Yet so many EV studies implicate miRNA transfer as the mechanism of action. Generally confirmed by knocking out the miRNA in the producer cell - but generally without checking if knocking out that miRNA does anything to the producer cell's secretome
I also find it concerning that many studies implicate miRNA as the active agent inside the EVs but rarely agree on which miRNA is critical for a given signalling event (at least, for hMSC-EV signalling).
I'm no longer working on #exosomes so I think I'm comfortable saying this now - I think #EV/ #exosome research in general is overdue a serious reckoning. It is too easy to implicate EVs in a process. They cannot possibly be critical to every process they've been implicated in.

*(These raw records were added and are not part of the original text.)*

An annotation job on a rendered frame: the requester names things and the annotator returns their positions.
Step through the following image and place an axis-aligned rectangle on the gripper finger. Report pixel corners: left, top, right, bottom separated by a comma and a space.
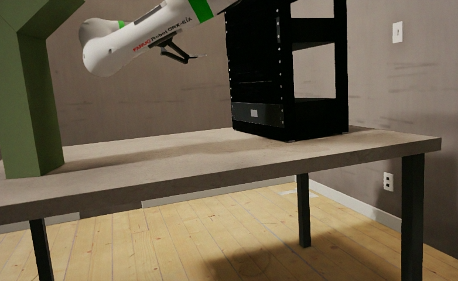
160, 39, 207, 64

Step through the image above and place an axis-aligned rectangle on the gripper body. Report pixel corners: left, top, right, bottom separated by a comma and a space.
156, 37, 173, 47

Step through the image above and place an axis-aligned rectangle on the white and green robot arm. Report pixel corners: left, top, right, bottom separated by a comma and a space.
78, 0, 242, 77

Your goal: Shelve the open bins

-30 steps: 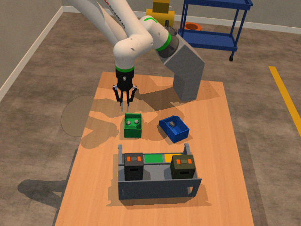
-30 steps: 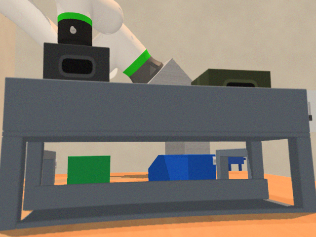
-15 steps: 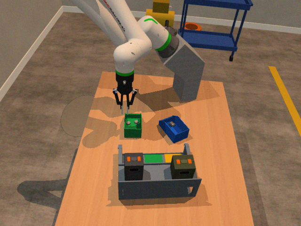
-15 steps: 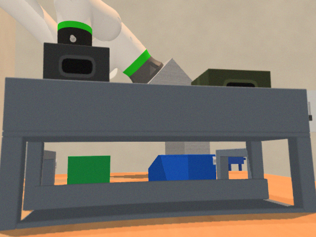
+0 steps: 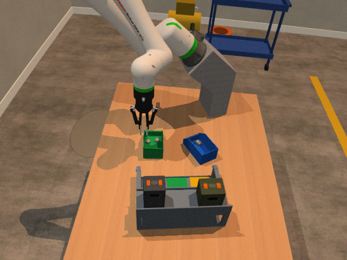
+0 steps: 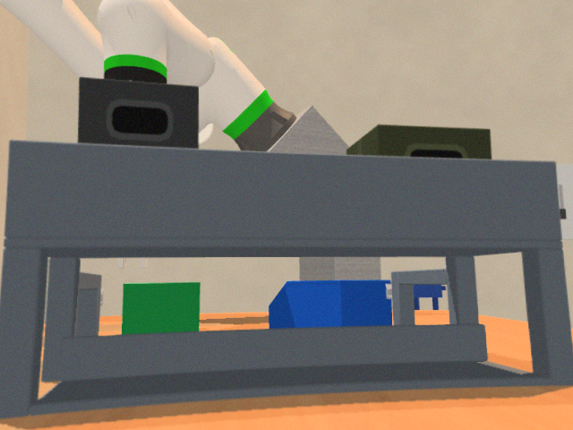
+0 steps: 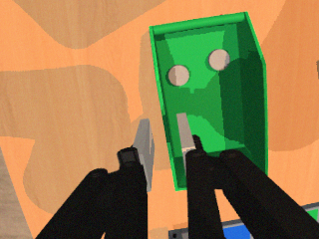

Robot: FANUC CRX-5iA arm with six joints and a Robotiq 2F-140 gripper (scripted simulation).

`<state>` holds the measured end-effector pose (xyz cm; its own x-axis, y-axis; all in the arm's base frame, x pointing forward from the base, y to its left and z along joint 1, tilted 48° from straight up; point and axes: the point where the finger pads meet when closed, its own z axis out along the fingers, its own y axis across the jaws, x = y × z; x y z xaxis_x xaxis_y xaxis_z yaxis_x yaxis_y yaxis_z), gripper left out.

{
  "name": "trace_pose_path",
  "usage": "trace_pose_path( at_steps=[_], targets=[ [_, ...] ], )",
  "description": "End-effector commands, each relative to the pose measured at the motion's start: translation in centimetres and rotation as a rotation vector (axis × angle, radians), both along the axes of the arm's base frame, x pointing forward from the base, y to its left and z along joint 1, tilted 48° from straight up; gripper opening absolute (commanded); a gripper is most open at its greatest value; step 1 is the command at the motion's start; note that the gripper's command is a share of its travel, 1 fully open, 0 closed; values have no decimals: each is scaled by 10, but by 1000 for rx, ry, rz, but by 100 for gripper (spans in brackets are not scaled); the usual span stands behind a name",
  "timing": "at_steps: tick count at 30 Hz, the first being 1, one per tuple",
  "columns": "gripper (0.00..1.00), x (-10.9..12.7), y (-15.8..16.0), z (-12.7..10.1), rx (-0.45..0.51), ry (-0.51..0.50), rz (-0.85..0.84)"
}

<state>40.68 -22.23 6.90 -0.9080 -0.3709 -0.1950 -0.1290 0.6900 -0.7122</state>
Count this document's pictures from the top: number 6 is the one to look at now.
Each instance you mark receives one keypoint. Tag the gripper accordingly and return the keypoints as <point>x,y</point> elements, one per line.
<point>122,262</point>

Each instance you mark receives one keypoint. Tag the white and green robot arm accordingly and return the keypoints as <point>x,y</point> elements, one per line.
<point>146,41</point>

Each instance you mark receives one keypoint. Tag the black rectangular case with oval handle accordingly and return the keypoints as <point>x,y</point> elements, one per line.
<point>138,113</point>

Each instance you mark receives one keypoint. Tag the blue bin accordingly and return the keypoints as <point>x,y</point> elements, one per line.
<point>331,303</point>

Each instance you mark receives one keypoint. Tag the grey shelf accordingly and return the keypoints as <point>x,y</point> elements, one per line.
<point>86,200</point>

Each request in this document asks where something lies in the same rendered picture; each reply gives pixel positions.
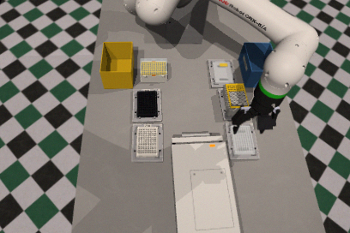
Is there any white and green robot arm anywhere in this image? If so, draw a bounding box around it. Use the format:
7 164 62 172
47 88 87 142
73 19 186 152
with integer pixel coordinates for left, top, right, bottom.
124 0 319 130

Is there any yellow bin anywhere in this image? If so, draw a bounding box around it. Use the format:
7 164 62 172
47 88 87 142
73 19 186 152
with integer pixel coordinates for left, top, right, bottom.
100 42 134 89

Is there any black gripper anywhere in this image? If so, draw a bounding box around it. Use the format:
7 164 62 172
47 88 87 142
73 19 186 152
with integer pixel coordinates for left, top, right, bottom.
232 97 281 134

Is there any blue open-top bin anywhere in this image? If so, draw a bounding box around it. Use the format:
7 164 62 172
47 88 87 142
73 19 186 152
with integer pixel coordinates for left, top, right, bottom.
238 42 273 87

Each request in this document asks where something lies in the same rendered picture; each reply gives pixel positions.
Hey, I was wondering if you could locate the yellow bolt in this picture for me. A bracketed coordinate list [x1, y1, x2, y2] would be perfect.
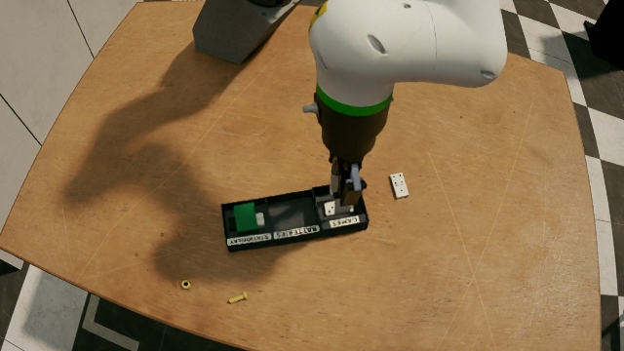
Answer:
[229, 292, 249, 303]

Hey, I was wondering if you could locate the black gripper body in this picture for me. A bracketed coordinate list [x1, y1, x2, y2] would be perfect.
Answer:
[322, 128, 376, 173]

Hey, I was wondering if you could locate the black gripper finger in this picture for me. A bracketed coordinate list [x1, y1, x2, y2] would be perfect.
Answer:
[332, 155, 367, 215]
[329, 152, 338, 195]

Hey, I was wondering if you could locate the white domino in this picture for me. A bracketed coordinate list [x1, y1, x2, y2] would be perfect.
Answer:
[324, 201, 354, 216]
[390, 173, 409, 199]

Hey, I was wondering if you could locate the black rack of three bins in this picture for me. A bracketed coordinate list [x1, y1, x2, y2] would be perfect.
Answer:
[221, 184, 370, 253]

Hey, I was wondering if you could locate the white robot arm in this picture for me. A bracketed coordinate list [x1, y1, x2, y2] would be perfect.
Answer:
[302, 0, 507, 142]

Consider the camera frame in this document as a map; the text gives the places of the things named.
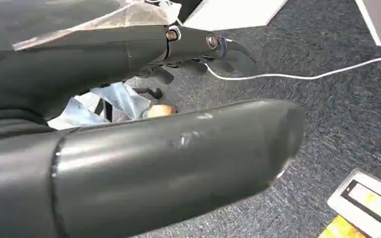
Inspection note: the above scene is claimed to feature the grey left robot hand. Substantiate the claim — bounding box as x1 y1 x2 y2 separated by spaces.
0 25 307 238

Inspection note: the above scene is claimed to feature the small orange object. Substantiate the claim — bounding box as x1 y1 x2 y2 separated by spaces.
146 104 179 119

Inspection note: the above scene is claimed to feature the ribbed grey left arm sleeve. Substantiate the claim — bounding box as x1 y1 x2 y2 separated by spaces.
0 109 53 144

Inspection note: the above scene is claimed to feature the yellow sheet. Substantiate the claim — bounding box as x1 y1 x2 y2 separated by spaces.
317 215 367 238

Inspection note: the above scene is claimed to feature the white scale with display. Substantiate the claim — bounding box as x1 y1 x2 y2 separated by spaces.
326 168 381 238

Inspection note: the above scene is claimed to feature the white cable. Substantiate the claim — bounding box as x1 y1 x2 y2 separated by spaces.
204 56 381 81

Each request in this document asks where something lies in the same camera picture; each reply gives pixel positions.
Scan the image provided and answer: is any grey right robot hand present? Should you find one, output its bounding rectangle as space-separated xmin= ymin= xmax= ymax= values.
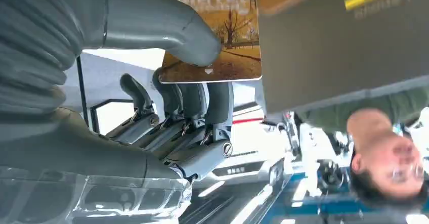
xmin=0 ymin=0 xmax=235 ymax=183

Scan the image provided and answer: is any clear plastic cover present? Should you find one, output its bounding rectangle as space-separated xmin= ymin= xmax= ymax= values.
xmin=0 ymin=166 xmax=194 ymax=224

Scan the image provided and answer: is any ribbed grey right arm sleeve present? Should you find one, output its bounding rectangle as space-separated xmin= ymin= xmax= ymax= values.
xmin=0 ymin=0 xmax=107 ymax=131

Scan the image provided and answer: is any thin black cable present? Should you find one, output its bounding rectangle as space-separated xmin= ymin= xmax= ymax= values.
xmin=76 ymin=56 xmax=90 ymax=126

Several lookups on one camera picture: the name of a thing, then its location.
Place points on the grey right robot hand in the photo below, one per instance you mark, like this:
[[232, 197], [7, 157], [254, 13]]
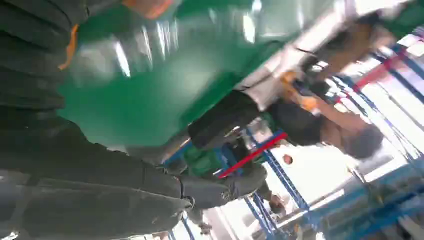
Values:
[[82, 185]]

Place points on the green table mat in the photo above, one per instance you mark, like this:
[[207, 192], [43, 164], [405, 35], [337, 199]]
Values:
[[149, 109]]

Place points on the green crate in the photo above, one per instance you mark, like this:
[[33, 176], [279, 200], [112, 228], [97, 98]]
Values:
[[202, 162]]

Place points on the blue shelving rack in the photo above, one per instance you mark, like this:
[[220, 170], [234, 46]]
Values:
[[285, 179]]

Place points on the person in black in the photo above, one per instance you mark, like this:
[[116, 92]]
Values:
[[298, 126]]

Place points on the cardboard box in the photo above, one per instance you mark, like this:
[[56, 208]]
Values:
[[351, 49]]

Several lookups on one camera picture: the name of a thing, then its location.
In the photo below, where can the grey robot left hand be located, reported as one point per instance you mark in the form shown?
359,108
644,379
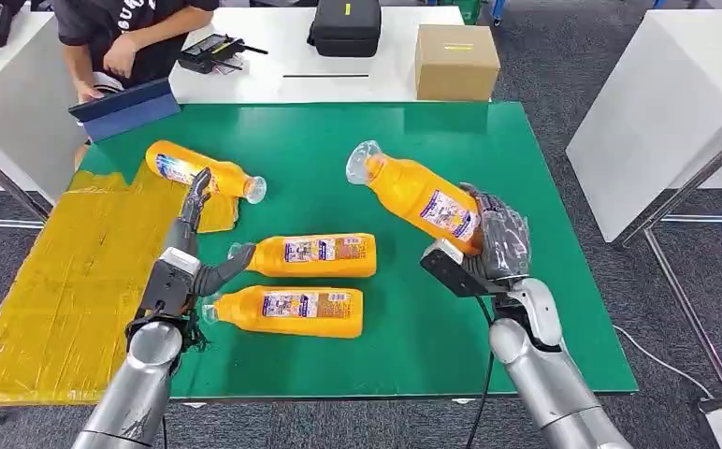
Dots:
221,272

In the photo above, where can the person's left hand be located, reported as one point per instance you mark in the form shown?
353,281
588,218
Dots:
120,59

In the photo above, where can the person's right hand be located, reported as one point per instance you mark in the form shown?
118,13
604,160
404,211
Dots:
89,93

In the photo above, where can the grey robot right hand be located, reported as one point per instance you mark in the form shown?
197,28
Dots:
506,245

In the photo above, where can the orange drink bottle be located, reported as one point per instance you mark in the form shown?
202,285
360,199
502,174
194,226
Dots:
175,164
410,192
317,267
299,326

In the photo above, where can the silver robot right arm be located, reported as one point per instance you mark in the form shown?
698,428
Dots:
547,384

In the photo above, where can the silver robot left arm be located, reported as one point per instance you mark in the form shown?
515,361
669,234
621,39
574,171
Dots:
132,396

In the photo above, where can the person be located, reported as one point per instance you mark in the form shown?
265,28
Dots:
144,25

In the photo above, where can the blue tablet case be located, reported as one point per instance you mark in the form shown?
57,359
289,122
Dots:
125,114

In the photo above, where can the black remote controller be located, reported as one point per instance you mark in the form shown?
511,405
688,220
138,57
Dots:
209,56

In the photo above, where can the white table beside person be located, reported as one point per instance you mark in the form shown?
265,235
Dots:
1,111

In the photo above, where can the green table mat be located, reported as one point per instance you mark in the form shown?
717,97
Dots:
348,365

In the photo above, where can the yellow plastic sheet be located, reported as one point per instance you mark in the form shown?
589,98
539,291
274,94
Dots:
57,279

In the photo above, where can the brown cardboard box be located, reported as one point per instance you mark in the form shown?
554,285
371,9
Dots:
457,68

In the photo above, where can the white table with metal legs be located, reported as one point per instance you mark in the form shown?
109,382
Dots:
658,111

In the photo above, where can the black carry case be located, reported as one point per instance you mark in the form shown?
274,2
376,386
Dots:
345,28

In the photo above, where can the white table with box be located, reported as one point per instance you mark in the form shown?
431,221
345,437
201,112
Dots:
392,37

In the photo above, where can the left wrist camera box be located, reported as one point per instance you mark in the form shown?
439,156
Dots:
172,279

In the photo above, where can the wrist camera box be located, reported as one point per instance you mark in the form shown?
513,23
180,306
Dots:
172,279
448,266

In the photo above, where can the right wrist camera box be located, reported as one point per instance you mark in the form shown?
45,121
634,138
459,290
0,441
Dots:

There are serious methodological issues around purity, dosage, and mechanism that are often acknowledged by careful use of language and discussions of limitations but not actually in experimental design. The MISEV guidelines are great but I don't see many studies that fulfil them
The field needs to be de-hyped, and become much more self-critical and demanding in terms of the level of evidence required to attribute function to EVs. Potency and mechanism matter.
The alternative is to continue to isolate EVs from this year's exciting cell source, check their markers and diameter (and little else), plonk them onto in vitro assays in absurd quantities, and link them to a new miRNA. We're spinning our wheels here, and need to re-think.